Griffin then told HUD his "fairly exotic" plan for a subleasehold mortgage. In the end, Griffin was successful.
The final hurdle with getting the loan as a subleasehold mortgage was "the museum was concerned that the income that was deriving from the commercial leases would all be taxable now because it wasn't owned by a 501c3 [nonprofit] entity."
That problem was avoided by using a "disregarded entity," Griffin explains. "You have a single-member LLC, which from the IRS' point of view is a non-entity. From the IRS' point of view, nothing happened and the [tax-exempt] museum in effect leased the property back to itself."
Federal Funding Available
Griffin stresses that the federal money is available for other projects as well.

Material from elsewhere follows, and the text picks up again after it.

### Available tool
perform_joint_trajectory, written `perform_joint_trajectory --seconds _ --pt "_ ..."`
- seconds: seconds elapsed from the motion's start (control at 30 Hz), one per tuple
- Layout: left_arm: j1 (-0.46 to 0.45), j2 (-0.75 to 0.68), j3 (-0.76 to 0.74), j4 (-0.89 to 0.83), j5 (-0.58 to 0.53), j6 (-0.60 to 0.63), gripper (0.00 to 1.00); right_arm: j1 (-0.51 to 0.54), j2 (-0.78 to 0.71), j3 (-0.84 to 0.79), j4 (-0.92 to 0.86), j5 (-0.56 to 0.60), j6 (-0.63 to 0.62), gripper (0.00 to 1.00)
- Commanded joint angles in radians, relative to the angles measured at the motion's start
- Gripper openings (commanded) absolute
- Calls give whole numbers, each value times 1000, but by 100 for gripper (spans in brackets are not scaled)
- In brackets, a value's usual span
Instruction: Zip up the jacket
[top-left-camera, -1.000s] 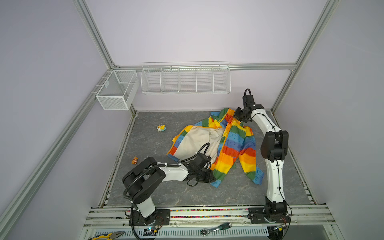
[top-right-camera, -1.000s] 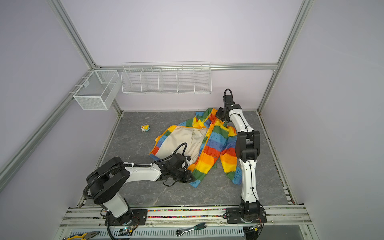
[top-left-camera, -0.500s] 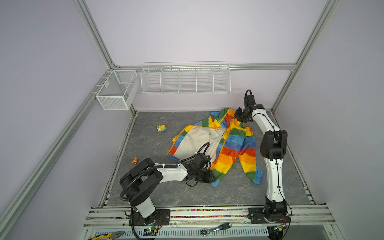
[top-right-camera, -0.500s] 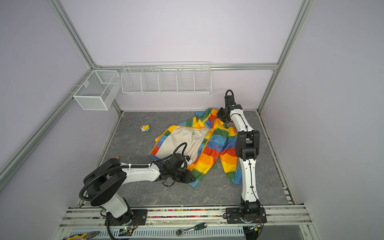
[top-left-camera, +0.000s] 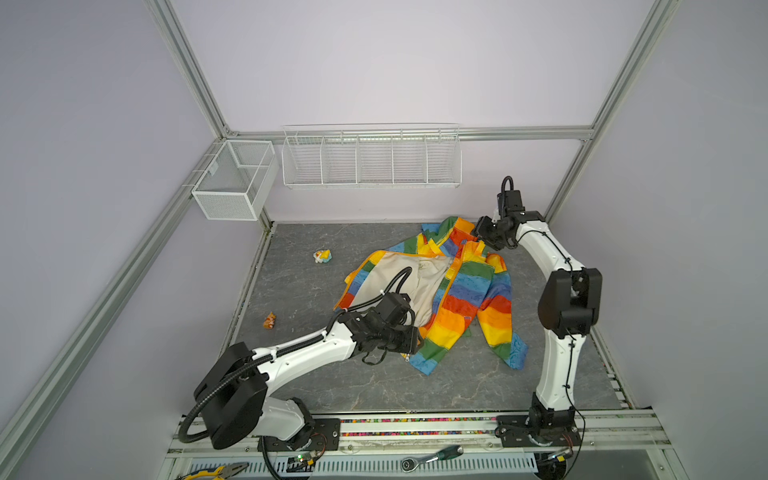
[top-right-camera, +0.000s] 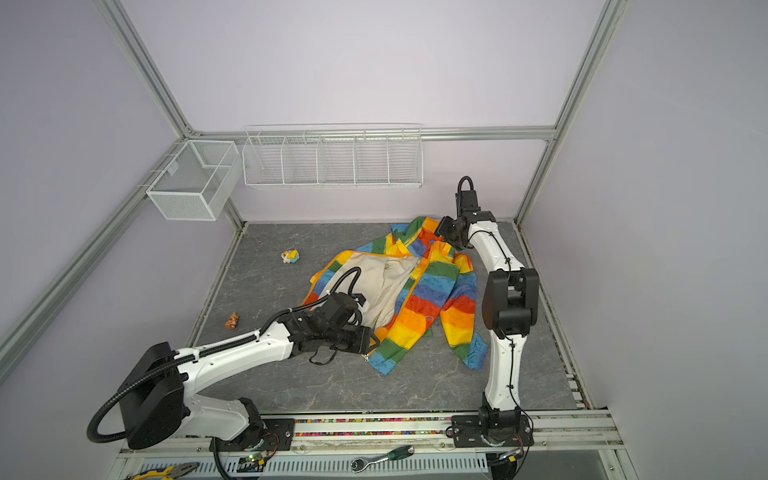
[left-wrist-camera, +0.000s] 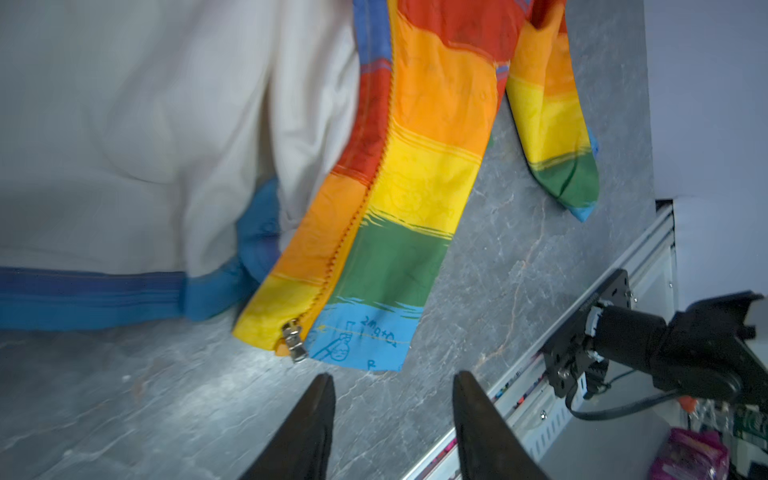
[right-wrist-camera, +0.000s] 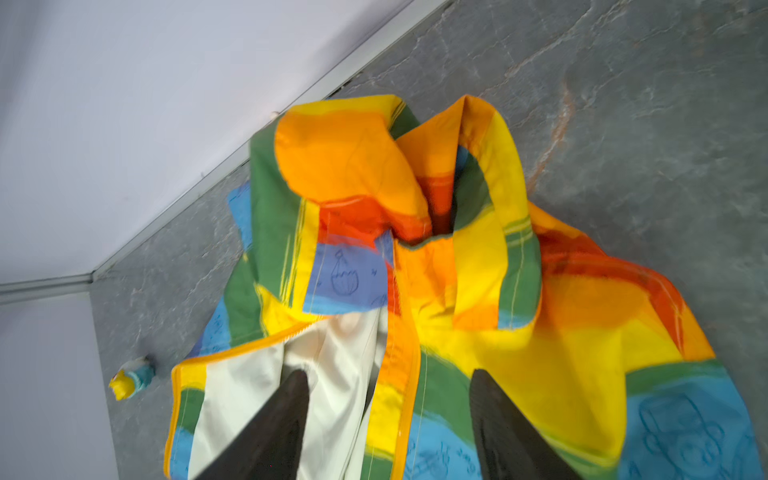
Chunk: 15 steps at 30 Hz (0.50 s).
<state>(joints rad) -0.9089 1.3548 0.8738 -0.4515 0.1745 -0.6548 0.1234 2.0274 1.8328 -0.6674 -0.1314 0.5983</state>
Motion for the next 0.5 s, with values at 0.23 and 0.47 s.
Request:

"With the state budget being so tight, and the state passing the budget crunch to the municipalities by cutting local aid, every dollar of state and municipal revenue has intense competition from various sources that would otherwise be available for community development to put into a museum," Griffin explains.
"But federal dollars are still there and still guaranteed," he notes, "so the cities can leverage these future grants and borrow against them, loan them to private enterprises for 20 years for low fixed rates."
Federal funding is available for some private ventures as well, as long as they meet HUD's criteria, he adds.
But Griffin says that handling this deal was not just about securing a good fixed rate.
"I get a sense of accomplishment for solving a puzzle and something that's good for the City of North Adams, good for the community in western Mass., and good for the patrons of the arts in that area."